Another reason to love them? They’re the perfect festive treat! Their pretty pink color makes them a showstopper for special occasions, from baby showers to Valentine’s Day dessert spreads. You can even customize them with fun toppings like white chocolate chips or festive sprinkles.
No complicated ingredients or techniques required. Unlike traditional velvet cakes, which require buttermilk and vinegar, these cookies are much simpler. A little cocoa powder and vanilla extract create that signature flavor without extra steps.
Lastly, these cookies store beautifully—so you can bake a batch ahead of time and enjoy them for days. Whether you like them warm from the oven or chilled with a glass of milk, they’re always a hit.
Ingredients Notes

The magic of these Pink Velvet Cookies comes from a handful of simple ingredients that work together to create their soft texture and subtle cocoa flavor. Let’s go over a few key ones!
Butter is the base of these cookies, giving them richness and a tender crumb. Make sure to use unsalted butter at room temperature for the best texture and flavor.
Granulated sugar and brown sugar create the perfect balance of sweetness. The brown sugar also adds a slight chewiness, keeping the cookies soft even after cooling.

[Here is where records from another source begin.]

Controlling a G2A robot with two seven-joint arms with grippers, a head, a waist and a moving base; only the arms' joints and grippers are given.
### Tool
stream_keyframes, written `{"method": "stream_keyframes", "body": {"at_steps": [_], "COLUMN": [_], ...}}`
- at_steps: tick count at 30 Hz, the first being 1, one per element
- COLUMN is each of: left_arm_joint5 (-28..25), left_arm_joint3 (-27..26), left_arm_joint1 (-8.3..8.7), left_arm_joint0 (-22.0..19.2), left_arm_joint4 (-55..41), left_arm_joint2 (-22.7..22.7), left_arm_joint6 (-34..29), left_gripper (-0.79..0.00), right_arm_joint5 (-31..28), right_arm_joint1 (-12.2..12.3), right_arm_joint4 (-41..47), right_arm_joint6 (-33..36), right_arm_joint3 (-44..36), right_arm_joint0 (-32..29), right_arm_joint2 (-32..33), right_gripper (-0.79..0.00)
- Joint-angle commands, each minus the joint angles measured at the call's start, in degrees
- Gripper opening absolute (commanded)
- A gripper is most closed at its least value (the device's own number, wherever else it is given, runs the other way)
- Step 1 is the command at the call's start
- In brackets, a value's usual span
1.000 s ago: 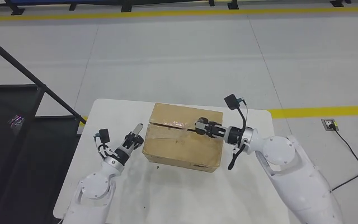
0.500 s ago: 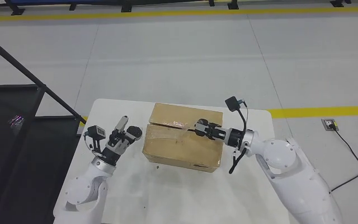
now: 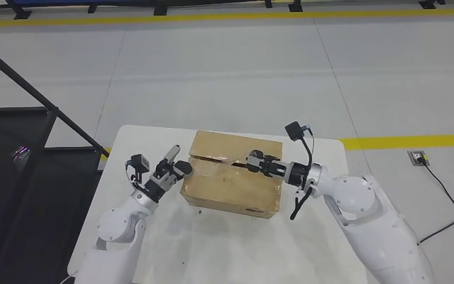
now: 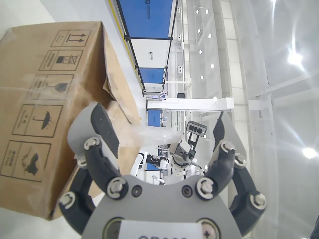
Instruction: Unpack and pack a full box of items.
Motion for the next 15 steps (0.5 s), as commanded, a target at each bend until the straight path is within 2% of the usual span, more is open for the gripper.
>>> {"method": "stream_keyframes", "body": {"at_steps": [1,7,15], "left_arm_joint5": [0.0,0.0,0.5], "left_arm_joint3": [0.6,0.9,0.3], "left_arm_joint1": [0.00,0.16,0.40], "left_arm_joint0": [-0.3,-0.3,0.3], "left_arm_joint4": [0.0,0.4,0.3], "left_arm_joint2": [0.3,0.7,0.7], "left_arm_joint6": [0.3,0.3,0.9], "left_gripper": [0.000,0.000,0.000], "right_arm_joint5": [-0.4,-1.7,-7.3], "right_arm_joint1": [0.0,0.1,0.1], "right_arm_joint4": [-0.2,-0.8,-1.7], "right_arm_joint6": [-0.1,0.1,-2.5], "right_arm_joint3": [-0.3,-0.7,-2.7], "right_arm_joint0": [-0.1,-0.3,-1.8], "right_arm_joint2": [0.0,0.0,0.8], "right_gripper": [-0.785,-0.785,-0.785]}}
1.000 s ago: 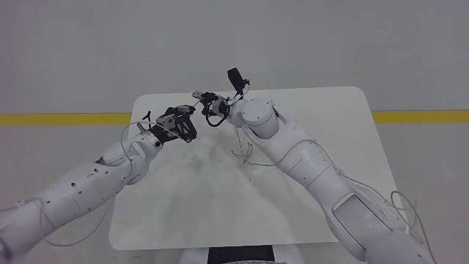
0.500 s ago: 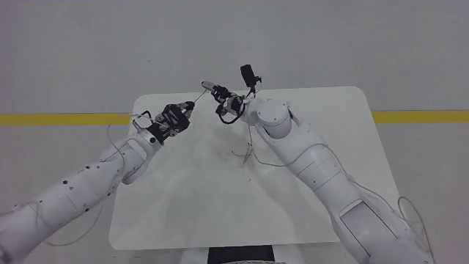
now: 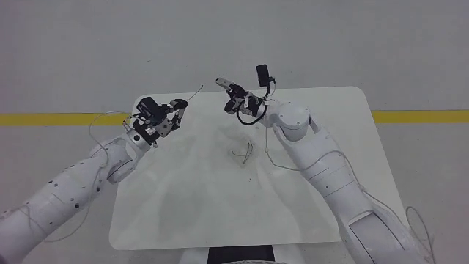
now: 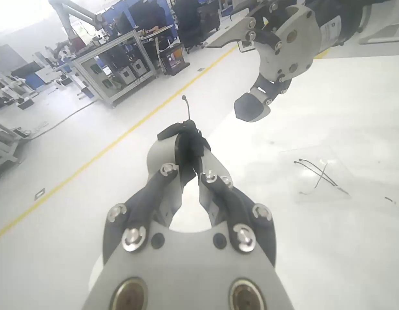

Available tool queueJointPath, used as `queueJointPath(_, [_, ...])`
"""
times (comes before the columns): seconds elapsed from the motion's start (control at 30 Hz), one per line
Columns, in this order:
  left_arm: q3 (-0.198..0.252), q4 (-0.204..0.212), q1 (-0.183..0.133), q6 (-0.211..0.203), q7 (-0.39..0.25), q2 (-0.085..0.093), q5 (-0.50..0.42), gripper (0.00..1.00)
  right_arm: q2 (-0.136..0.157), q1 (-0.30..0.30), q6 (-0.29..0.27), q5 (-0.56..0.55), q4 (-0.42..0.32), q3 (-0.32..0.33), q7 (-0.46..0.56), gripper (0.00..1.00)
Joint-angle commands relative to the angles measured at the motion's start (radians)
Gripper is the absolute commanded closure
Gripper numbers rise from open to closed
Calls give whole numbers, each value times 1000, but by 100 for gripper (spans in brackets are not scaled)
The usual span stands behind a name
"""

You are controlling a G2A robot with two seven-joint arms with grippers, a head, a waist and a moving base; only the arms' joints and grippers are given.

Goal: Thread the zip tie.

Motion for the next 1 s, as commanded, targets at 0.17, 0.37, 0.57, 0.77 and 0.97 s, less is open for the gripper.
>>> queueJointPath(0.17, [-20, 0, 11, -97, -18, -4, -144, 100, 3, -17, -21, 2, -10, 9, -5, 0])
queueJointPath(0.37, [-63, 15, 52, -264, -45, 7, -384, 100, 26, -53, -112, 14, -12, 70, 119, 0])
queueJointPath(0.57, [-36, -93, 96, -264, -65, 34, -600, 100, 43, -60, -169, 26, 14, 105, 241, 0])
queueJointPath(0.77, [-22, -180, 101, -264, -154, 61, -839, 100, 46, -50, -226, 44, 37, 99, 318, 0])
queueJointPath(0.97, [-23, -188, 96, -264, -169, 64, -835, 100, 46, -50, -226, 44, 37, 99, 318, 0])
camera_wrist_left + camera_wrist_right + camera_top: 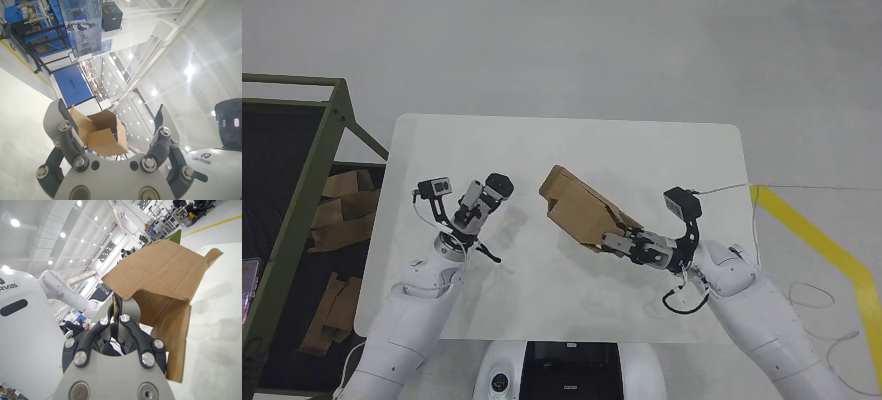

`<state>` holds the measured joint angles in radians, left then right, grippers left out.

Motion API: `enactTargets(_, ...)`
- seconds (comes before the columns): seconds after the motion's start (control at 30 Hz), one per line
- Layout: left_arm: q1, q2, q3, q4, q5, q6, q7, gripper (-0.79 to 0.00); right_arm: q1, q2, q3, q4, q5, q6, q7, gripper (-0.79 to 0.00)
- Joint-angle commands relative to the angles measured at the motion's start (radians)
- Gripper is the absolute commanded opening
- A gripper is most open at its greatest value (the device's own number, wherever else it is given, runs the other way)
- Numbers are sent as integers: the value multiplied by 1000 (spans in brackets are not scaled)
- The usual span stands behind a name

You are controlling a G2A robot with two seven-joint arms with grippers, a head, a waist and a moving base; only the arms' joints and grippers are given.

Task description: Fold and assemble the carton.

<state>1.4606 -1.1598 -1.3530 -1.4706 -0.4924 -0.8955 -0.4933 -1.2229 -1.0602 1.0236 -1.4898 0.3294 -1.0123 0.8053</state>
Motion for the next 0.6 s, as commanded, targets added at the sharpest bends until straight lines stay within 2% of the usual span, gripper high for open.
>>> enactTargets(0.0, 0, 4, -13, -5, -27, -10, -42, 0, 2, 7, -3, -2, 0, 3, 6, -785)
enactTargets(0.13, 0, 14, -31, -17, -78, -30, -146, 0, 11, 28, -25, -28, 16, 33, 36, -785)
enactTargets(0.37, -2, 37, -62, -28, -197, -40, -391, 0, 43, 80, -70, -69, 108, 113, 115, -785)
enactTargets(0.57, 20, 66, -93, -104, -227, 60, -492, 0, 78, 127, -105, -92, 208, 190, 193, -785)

Cocoa powder is what sets velvet desserts apart. You only need a small amount to add depth of flavor without turning these cookies into full-blown chocolate treats.
Cornstarch is a secret ingredient for achieving a velvety texture. It helps keep the cookies soft while also preventing them from spreading too much.

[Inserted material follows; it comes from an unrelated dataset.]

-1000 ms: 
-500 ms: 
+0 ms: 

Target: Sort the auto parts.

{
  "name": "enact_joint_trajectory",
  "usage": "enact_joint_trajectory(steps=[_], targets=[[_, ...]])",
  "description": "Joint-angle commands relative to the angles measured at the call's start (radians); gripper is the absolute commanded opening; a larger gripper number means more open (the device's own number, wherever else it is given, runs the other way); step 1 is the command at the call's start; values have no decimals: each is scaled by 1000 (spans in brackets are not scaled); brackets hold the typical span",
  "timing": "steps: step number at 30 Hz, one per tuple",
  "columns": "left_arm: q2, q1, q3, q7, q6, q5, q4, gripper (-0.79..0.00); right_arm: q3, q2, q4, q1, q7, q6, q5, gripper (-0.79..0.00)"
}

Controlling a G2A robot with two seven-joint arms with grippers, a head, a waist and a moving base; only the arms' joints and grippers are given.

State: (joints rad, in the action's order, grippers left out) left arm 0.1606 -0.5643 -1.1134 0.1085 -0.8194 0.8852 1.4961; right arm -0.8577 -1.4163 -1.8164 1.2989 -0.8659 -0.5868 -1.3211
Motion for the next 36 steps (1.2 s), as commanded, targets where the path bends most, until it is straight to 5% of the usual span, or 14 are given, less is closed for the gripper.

Pink gel food coloring gives these cookies their signature hue. I recommend using gel over liquid food coloring since it provides a more vibrant color without adding extra liquid to the dough.

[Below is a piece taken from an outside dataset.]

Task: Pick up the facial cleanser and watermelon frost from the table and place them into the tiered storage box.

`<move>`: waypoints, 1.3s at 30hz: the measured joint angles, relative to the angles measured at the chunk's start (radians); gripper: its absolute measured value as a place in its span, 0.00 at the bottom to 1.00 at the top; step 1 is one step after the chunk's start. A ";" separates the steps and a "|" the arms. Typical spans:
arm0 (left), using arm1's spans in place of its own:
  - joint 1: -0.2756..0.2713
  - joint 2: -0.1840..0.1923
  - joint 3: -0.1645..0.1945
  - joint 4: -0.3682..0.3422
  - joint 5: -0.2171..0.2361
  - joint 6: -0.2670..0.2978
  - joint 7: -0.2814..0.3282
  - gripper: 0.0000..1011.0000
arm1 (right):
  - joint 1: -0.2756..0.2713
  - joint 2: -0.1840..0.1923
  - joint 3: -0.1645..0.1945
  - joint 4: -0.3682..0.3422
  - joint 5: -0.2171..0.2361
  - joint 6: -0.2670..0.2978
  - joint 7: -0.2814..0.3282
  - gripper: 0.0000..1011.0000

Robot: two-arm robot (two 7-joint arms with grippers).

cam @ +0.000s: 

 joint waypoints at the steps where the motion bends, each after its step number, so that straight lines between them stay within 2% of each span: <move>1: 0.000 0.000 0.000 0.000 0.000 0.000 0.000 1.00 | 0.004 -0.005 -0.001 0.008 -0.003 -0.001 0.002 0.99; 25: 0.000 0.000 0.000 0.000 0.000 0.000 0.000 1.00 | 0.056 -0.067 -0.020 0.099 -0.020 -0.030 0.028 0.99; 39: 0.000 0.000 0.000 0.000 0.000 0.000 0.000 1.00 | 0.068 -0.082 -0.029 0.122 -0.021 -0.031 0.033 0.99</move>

If you have a stand mixer or hand mixer, it’ll make creaming the butter and sugars easier, but you can absolutely mix everything by hand if needed. Just be sure to blend well for a smooth, fluffy dough.
How To Make This Pink Velvet Cookie Recipe

Making these cookies is as easy as mixing, rolling, and baking! Here’s a step-by-step guide to ensure perfect results every time.
Start by preheating your oven to 350°F (175°C) and lining a baking sheet with parchment paper. This prevents the cookies from sticking and helps them bake evenly.
In a large mixing bowl, cream the butter, granulated sugar, and brown sugar together until light and fluffy. This step is crucial—it helps create that soft, airy texture in the cookies. If using a stand mixer, beat on medium speed for about 2-3 minutes.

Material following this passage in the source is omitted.